Mémoire (La)

L’une des qualités essentielles du comédien. Dans une grande ville comme Paris, où l’on joue la même pièce pendant des mois entiers, parfois durant toute une année, peu d’efforts sont à faire par les acteurs quant à la mémoire. Il n’en est pas de même en province, surtout dans les villes de peu d’importance, où les spectacles doivent être sans cesse renouvelés, et où le seul travail relatif à la mémoire doit être une des grandes préoccupations du comédien. On en jugera par ce fait que chaque artiste s’oblige, par une clause de son engagement, à apprendre cinquante lignes par jour, et que ce nombre peut être doublé au besoin. Or, comme tandis qu’on apprend un rôle on en répète souvent un autre et qu’on en joue un troisième, il faut convenir que les efforts de mémoire ne sont pas peu de chose pour un acteur chargé d’un emploi important.
On sait, d’ailleurs, combien la mémoire est chose inégale. Aussi voit-on certains comédiens apprendre avec une facilité surprenante, tandis que d’autres sont obligés à un travail opiniâtre pour parvenir à être à peu près sûrs de leurs rôles. Encore en voit-on, et même à Paris, qui n’obtiennent jamais un résultat complet, et qui jamais n’ont pu dire un rôle à la lettre.
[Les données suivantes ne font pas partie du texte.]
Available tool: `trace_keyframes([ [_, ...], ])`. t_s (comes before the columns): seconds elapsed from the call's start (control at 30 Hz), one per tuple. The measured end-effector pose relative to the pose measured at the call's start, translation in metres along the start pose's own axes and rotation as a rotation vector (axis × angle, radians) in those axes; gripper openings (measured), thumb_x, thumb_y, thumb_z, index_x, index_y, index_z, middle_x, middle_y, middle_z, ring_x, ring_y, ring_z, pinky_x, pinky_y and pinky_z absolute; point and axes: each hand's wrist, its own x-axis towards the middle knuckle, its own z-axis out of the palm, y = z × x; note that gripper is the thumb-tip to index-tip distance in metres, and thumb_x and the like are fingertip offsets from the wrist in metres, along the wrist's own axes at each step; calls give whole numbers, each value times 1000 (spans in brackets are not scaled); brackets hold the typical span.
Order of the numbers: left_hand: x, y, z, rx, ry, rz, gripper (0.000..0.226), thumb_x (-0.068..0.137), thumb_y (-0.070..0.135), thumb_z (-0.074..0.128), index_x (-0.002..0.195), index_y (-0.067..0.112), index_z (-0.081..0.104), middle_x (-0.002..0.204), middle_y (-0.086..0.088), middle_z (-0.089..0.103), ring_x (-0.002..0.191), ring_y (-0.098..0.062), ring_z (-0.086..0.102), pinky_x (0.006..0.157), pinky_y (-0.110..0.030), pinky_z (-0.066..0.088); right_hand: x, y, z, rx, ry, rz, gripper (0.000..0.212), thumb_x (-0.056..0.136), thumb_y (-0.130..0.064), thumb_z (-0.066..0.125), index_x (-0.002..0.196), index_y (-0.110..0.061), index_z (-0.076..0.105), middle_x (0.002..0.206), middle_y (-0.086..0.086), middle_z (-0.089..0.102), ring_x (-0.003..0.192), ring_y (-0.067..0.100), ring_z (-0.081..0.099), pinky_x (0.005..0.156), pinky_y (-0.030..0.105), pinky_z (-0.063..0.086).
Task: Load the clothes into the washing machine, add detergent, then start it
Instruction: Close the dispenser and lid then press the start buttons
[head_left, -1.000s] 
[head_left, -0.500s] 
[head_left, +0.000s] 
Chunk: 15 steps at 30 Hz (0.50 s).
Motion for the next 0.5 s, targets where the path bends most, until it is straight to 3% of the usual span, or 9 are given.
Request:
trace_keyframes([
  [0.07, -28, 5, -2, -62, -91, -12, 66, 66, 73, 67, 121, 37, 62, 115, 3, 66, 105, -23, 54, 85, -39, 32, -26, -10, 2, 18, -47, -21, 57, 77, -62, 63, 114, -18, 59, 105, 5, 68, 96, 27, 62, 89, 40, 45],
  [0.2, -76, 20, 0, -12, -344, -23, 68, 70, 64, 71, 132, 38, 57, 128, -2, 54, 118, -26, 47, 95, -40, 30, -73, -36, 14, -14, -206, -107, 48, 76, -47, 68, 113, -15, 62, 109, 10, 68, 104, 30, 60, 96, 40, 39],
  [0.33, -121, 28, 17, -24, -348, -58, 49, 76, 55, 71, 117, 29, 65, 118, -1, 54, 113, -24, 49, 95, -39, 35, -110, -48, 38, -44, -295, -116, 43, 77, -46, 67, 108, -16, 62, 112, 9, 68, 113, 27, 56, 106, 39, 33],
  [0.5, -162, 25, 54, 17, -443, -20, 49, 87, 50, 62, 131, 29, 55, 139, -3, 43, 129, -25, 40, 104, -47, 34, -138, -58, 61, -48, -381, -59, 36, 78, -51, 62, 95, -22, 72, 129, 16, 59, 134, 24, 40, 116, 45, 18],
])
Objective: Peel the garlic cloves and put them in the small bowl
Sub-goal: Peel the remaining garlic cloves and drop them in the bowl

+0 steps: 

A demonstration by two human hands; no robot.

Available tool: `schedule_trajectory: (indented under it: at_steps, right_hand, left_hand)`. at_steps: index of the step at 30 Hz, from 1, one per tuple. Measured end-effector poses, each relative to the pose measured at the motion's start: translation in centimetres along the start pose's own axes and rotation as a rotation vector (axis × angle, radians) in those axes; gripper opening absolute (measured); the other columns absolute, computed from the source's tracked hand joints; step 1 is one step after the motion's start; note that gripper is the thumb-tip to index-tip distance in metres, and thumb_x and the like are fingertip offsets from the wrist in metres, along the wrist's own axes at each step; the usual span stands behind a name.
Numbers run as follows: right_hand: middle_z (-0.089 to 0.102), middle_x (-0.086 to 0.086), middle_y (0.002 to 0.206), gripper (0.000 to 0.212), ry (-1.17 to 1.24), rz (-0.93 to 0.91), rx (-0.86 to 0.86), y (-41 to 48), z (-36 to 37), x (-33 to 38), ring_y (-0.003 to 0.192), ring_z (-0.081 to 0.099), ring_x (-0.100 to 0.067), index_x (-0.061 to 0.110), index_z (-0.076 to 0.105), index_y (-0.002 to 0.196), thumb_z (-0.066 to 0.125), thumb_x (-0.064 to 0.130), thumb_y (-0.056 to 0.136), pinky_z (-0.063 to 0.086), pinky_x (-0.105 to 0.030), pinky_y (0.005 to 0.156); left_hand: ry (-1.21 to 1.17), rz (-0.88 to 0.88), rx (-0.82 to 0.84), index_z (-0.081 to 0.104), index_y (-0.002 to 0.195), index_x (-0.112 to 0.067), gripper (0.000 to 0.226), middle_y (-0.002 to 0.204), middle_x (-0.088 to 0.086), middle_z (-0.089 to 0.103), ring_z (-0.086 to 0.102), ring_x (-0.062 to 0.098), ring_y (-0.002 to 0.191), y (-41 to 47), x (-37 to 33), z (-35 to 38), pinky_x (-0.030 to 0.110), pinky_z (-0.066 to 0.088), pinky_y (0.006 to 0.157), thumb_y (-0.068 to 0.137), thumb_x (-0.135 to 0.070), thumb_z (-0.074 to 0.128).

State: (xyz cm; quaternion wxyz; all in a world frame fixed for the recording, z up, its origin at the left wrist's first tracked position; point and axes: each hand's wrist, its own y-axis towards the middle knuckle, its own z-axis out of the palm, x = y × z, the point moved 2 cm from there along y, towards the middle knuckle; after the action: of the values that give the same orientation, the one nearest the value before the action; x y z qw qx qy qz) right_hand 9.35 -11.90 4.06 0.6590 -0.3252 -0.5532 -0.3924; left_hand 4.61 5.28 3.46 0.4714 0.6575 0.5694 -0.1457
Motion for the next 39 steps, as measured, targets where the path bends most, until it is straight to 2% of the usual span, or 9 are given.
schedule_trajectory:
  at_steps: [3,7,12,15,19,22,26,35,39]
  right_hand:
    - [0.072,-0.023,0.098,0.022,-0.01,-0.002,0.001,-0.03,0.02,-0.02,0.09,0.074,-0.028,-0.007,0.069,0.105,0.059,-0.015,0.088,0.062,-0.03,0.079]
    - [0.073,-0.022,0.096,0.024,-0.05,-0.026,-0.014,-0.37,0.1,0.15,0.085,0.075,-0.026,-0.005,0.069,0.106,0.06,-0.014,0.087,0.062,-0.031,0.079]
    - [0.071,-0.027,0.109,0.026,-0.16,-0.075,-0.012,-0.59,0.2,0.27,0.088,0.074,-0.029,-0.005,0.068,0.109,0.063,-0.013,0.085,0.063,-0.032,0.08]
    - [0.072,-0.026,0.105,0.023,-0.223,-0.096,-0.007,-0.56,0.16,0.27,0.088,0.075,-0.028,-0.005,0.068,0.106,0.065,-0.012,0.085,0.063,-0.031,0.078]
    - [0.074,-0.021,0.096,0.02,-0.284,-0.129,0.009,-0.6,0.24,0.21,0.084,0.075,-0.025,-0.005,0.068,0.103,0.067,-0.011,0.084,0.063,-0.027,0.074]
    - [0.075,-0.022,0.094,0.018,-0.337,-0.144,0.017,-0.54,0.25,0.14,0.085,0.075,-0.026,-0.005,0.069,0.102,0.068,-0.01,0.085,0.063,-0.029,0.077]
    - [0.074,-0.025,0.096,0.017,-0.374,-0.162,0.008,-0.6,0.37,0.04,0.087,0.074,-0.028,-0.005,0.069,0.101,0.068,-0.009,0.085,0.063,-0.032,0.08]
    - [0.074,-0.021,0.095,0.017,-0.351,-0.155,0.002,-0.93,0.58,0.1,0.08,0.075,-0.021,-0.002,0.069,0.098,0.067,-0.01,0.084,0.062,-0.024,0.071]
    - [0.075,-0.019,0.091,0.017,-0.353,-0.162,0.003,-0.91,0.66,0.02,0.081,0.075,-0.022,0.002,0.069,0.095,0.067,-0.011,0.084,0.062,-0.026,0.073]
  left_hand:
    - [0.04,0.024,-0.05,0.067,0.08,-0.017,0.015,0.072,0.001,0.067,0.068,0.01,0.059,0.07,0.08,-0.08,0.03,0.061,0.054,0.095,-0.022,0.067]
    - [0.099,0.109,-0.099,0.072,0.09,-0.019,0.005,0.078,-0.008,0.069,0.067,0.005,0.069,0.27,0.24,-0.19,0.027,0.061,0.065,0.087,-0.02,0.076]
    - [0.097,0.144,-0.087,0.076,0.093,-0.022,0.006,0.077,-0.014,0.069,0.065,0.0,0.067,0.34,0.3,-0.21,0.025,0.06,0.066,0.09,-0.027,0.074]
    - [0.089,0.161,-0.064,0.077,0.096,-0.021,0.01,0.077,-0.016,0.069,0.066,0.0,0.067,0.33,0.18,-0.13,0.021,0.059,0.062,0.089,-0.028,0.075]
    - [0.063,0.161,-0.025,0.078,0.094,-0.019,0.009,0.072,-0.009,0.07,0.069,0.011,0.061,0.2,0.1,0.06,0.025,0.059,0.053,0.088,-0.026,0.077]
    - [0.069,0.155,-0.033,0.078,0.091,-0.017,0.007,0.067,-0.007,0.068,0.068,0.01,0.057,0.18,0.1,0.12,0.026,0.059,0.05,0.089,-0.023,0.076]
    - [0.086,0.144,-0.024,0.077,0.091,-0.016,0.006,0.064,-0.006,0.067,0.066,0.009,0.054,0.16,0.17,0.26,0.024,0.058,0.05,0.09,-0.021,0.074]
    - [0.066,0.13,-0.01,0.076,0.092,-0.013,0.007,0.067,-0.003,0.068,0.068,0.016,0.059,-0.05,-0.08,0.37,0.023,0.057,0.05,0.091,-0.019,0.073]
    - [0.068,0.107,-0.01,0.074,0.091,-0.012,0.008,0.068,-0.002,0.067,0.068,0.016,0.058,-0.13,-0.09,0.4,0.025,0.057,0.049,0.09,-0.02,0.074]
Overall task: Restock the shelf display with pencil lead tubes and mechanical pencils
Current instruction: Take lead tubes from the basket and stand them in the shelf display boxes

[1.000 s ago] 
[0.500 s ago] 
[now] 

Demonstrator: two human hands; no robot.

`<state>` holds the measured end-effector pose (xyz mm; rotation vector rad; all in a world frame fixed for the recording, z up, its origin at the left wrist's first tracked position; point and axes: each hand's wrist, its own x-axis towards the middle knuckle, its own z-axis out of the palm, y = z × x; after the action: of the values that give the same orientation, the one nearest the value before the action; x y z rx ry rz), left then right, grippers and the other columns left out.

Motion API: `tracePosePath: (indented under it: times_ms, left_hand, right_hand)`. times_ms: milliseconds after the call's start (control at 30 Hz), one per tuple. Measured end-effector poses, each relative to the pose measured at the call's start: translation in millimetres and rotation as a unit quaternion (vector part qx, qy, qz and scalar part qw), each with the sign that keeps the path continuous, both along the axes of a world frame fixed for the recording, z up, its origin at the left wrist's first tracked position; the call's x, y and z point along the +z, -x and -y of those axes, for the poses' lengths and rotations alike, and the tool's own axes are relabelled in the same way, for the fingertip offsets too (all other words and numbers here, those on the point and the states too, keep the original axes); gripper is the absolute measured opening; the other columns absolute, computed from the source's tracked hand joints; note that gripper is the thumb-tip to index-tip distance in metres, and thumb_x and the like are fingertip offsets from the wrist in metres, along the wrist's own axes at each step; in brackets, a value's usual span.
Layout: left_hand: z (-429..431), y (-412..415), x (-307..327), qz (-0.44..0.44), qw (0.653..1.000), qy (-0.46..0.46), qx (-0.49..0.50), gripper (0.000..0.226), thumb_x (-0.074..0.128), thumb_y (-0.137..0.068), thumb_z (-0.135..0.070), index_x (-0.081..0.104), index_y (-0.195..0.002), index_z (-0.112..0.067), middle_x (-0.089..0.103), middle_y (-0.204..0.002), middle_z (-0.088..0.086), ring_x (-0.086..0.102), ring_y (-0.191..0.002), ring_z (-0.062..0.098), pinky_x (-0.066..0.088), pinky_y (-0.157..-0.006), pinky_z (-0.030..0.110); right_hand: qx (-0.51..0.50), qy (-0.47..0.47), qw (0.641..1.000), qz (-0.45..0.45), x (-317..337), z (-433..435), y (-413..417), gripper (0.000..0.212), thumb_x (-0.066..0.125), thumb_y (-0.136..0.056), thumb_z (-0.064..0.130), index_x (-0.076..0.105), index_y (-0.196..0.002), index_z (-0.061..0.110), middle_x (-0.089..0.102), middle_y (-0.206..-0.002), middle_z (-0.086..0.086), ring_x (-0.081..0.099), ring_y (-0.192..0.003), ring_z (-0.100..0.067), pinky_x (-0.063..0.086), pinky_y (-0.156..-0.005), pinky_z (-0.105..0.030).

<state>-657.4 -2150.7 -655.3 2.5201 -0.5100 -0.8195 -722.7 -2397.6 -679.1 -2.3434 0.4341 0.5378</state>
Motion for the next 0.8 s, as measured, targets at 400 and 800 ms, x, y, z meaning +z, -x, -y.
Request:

Chacun, au surplus, à sa manière d’étudier. Lekain, dit-on, avait l’habitude, pour apprendre un rôle, de le lire d’abord deux fois le matin et deux fois le soir ; après avoir procédé ainsi pendant quelque temps, il apprenait les vers. Larive, dans sa jeunesse, apprenait ses rôles couplet, ce qui le fatiguait beaucoup ; plus tard, il s’accoutuma à lire dix fois, vingt fois un rôle tout entier, sans se préoccuper de sa mémoire ; quand il l’avait bien compris, il le savait.
On conçoit que les manques de mémoire, lorsqu’ils se produisent en scène, rendent froide l’action du comédien et sont destructifs de toute illusion, tandis que la sûreté de la mémoire donne au jeu de l’acteur beaucoup d’aisance, de naturel et de vérité. Un fait est à remarquer au théâtre : c’est que, à de rares exceptions près, les femmes sont imperturbables sous le rapport de la mémoire. Apportent-elles plus de soin dans leur travail ? Il n’y a pas de raison de le supposer. Il faut plutôt croire à une faculté naturelle en ce qui les concerne.
Heureusement, le souffleur est toujours là non seulement pour venir en aide aux mémoires rebelles, mais pour remédier aux absences accidentelles dont sont victimes certains comédiens pourtant très sûrs d’eux. Cela n’empêche pas qu’il ne se produise parfois quelque incident singulier, et les annales du théâtre ont conservé le souvenir de quelques-uns, dont les acteurs se tiraient avec plus ou moins d’habileté et de sang-froid. On cite ce trait de Mlle Fanier, qui, jouant dans la Métromanie le personnage d’une soubrette qui étudie un rôle pour le jouer après ce vers :

Et je prétends si bien représenter l’idole…
Sans se troubler, elle en forge aussitôt un autre, et dit :
Mais j’aurai plus tôt fait de regarder mon rôle.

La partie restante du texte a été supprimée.